● ASSIGNED TASK
Only the pictures should be left out; write out all other data exactly.

[EXERCISE DATA]

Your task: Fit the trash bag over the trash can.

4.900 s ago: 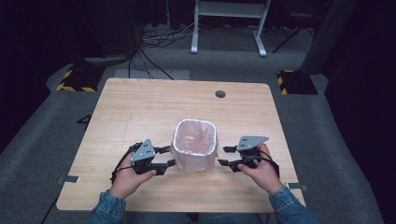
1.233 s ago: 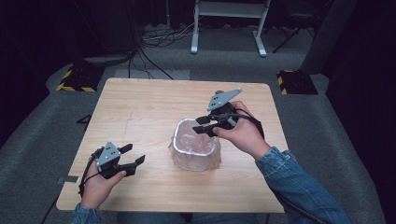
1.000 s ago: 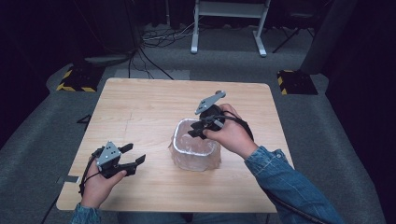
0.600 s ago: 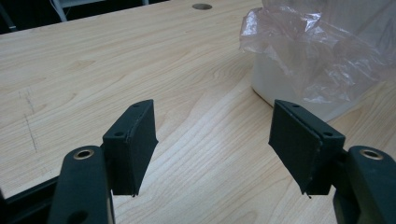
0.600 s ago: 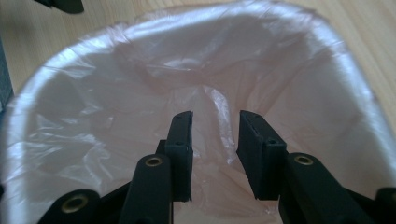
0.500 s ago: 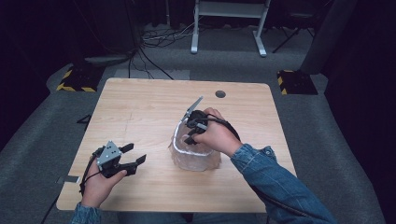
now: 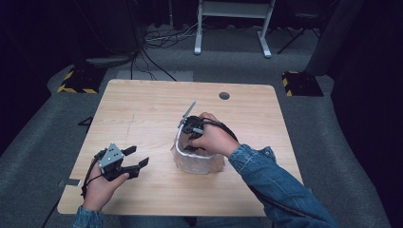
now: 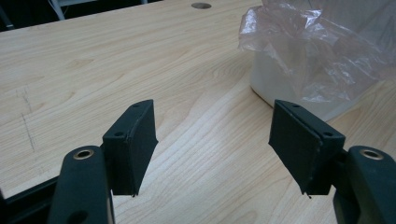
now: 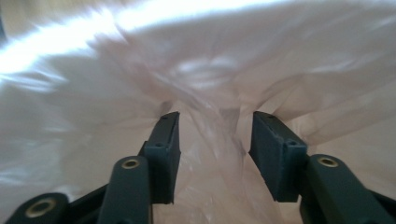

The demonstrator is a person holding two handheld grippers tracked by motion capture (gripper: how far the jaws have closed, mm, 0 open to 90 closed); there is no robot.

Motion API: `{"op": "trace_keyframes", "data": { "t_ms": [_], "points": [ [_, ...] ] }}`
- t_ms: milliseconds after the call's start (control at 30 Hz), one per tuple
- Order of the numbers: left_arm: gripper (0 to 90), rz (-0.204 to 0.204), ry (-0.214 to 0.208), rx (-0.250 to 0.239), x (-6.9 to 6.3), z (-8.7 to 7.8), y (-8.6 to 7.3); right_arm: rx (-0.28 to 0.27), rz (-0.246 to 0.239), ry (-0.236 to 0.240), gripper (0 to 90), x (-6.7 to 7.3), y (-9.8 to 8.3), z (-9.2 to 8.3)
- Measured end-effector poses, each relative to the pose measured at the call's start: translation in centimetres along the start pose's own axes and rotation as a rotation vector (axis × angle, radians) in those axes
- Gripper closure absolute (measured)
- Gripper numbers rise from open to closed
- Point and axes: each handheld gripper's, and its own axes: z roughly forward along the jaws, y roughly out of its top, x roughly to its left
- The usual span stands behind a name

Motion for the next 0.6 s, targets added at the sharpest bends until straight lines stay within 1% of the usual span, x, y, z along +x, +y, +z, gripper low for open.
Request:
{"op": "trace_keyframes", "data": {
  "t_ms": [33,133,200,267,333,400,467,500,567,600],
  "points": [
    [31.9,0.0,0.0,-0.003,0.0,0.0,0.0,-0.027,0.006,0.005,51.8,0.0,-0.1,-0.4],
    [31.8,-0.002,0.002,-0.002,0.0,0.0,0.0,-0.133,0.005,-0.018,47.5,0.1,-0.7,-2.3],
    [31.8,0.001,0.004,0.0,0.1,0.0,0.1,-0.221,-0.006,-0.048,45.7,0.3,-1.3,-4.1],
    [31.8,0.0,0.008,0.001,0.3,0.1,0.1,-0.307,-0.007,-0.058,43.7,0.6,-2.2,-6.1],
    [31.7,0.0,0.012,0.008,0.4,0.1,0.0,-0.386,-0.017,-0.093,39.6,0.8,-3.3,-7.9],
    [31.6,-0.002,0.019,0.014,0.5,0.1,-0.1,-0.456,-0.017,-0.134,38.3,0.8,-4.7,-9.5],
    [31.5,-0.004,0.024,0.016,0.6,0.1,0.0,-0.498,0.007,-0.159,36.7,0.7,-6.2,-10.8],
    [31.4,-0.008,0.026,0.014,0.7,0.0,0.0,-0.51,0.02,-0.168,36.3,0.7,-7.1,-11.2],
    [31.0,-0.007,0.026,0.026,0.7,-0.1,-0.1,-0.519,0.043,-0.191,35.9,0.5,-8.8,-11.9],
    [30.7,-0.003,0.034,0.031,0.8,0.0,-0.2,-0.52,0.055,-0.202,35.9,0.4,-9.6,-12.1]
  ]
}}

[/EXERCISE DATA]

● FINISHED EXERCISE
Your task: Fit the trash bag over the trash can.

4.900 s ago: 
1.233 s ago: 
1.000 s ago: 
0.600 s ago: 
0.600 s ago: 
0.500 s ago: 
now: 
now: 
now: 

The demonstrator is a person holding two handheld grippers tracked by motion capture (gripper: how far the jaws have closed, mm, 0 open to 90 closed); there is no robot.

Motion API: `{"op": "trace_keyframes", "data": { "t_ms": [_], "points": [ [_, ...] ] }}`
- t_ms: milliseconds after the call's start (control at 30 Hz), one per tuple
- Order of the numbers: left_arm: gripper (0 to 90), rz (-0.204 to 0.204), ry (-0.214 to 0.208), rx (-0.250 to 0.239), x (-6.9 to 6.3), z (-8.7 to 7.8), y (-8.6 to 7.3); right_arm: rx (-0.28 to 0.27), rz (-0.246 to 0.239), ry (-0.236 to 0.240), gripper (0 to 90), x (-6.7 to 7.3), y (-9.8 to 8.3), z (-9.2 to 8.3)
- Measured end-effector poses, each relative to the pose measured at the call's start: translation in centimetres along the start pose's own axes and rotation as a rotation vector (axis × angle, radians) in those axes
- Gripper closure absolute (measured)
- Gripper numbers rise from open to closed
- Point and axes: each handheld gripper's, and its own axes: z roughly forward along the jaws, y roughly out of its top, x roughly to its left
- The usual span stands behind a name

Motion for the next 0.6 s, targets added at the sharpest bends until straight lines stay within 1% of the usual span, x, y, z along +x, +y, +z, gripper low for open.
Request:
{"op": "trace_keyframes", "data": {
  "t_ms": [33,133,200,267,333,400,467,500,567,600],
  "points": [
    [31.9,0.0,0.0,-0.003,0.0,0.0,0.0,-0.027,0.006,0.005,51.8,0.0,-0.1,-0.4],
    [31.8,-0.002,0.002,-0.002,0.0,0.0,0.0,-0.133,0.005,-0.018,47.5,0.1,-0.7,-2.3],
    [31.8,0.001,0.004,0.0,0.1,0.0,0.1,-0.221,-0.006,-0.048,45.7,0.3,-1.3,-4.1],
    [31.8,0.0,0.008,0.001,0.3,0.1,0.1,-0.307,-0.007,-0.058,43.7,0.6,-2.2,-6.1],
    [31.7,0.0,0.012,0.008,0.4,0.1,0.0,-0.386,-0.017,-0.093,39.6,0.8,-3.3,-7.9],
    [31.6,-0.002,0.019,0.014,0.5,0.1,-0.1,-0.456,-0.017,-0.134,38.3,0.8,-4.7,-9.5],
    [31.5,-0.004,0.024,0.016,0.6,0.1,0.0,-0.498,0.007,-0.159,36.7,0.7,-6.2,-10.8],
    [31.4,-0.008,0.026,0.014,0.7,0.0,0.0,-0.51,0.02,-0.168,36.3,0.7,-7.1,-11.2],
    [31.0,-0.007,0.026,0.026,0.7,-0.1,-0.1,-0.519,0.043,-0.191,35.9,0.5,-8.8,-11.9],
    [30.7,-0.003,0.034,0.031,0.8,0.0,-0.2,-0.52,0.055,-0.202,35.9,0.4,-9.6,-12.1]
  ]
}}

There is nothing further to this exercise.